SEBI’s 204th Board Meeting: A Look at Key Decisions

The Securities and Exchange Board of India (“SEBI”) convened its 204th Board Meeting in Mumbai on March 15, 2024.[1] During this session, several significant decisions were taken to enhance the regulatory framework governing the Indian securities market. This article provides an overview of the key approvals granted by SEBI in the said Board Meeting.

  1. Expediting timelines: Launch of beta version of T+0 settlement cycle approved

SEBI has approved the launch of the beta version of optional T+0 settlement. This initiative allows for same-day settlement on an optional basis for a limited set of 25 scrips with a select group of brokers.

The existing T+1 rolling settlement cycle was introduced back in September 2021 and was fully implemented in January of last year. The significant advancements in technology, architecture, and capacity within Market Infrastructure Institutions (“MIIs”) have created opportunities to further expedite clearing and settlement timelines. Recognising the potential benefits of shortening settlement cycles, such as enhanced cost efficiency, transparent charges, and improved risk management across the securities market, it was proposed to introduce the T+0 settlement cycle on an optional basis, alongside the existing T+1 cycle. Days after the launch was approved by the Board, a circular was issued providing certain operational guidelines and directives to MIIs.[2]

  1. Certain FPIs exempted from additional disclosure requirements

The Board approved a proposal to exempt additional disclosure requirements for Foreign Portfolio Investors (“FPIs”) with over 50% of their India equity Assets Under Management (“AUM”) in a single corporate group. This exemption applies if the concentrated holdings of these FPIs are in a listed company with no identified promoter, provided certain conditions are met:

i) The FPI holds not more than 50% of its India equity AUM in the corporate group, excluding its holding in the parent company with no identified promoter.

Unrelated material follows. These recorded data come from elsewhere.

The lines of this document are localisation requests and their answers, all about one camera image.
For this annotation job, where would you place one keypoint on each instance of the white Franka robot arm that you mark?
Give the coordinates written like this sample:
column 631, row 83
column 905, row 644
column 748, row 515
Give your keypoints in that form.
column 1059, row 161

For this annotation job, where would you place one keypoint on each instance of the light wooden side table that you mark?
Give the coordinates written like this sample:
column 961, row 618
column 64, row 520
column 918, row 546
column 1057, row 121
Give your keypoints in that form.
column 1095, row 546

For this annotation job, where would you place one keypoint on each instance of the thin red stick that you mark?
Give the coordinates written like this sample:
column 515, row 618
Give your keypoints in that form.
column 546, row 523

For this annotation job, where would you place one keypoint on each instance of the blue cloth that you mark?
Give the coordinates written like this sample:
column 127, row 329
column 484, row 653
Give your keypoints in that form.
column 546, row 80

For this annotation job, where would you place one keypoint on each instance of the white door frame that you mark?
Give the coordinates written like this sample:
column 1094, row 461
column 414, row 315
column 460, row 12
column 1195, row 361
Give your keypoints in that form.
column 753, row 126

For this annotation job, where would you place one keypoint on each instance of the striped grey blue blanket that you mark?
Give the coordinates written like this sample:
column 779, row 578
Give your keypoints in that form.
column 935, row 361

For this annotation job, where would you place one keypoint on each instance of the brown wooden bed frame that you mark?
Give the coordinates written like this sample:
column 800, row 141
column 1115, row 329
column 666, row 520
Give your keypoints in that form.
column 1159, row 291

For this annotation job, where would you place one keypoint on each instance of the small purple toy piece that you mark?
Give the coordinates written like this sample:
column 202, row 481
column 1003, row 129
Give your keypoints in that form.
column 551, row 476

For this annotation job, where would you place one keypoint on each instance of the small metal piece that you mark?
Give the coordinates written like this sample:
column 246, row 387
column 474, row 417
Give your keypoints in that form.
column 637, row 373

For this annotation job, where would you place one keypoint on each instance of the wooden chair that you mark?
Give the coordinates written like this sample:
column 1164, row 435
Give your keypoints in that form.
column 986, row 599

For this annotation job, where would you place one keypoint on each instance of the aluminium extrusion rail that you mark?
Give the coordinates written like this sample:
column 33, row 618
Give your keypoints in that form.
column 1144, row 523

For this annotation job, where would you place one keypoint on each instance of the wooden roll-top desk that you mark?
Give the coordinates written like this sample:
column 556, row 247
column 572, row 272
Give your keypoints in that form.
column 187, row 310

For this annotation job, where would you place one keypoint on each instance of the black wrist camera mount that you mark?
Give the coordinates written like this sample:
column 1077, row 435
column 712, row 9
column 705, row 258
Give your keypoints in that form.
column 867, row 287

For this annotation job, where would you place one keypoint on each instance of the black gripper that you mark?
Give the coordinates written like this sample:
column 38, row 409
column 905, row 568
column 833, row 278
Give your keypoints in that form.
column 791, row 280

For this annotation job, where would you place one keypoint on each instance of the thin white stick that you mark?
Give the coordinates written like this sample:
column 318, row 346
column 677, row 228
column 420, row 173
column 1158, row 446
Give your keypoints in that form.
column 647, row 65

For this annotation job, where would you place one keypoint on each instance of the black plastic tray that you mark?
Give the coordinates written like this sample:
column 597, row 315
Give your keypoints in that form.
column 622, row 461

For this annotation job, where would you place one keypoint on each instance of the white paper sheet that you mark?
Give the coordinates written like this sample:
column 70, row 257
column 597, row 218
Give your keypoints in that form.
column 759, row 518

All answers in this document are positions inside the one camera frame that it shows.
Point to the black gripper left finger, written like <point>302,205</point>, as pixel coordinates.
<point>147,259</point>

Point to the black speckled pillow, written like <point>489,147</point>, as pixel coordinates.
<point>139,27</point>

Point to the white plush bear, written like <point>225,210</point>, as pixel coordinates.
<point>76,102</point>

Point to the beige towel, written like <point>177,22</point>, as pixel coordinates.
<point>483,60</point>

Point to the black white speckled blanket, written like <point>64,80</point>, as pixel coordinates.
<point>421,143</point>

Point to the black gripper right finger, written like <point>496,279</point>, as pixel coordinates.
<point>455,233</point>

ii) The combined holdings of all such FPIs in the company with no identified promoter, which exceed the 50% concentration criteria and are not exempted, are less than 3% of its total equity share capital.

SEBI has elaborated on the criteria for exempting FPIs in its circular dated March 20, 2024.[3]

  1. Material changes by FPIs categorised into 2 types, timelines for their disclosure relaxed

The Board approved a proposal to extend the timelines for the disclosure of material changes by FPIs, aiming to facilitate ease of doing business. Currently, FPIs are mandated to report material changes to their Designated Depository Participant (“DDP”) within seven working days. These material changes will now be categorised into two types:

Type I – FPIs are required to notify their DDP of these material changes within seven working days of occurrence, with supporting documents within 30 days.

Type II – FPIs are required to inform their DDP of these material changes along with any supporting documents within 30 days of occurrence.

  1. Flexibility provided in dealing with securities subsequent to expiry of FPI registration

To enhance the ease of conducting business for FPIs, the Board has approved the following measures:

(a) Expired FPI registrations due to non-payment can be reactivated within 30 days. During this period, FPIs can sell their securities. If the registrations are not reactivated, a 180-day window is provided for securities disposal.

(b) A minimum period of 180 days, or until the end of the registration block, is ensured for securities disposal in cases of adverse compliance changes in the FPI’s home jurisdiction or non-submission of required documents.

(c) If securities remain unsold after the initial 180-day period:

I. FPIs have an additional period of 180 days for disposal of securities, with a 5% financial disincentive on sale proceeds, which shall be credited by the custodian to SEBI’s Investor Protection and Education Fund (“IPEF”).

II. The securities remaining unsold after the expiry of the additional 180-day period will be deemed to be compulsorily written off by the FPI.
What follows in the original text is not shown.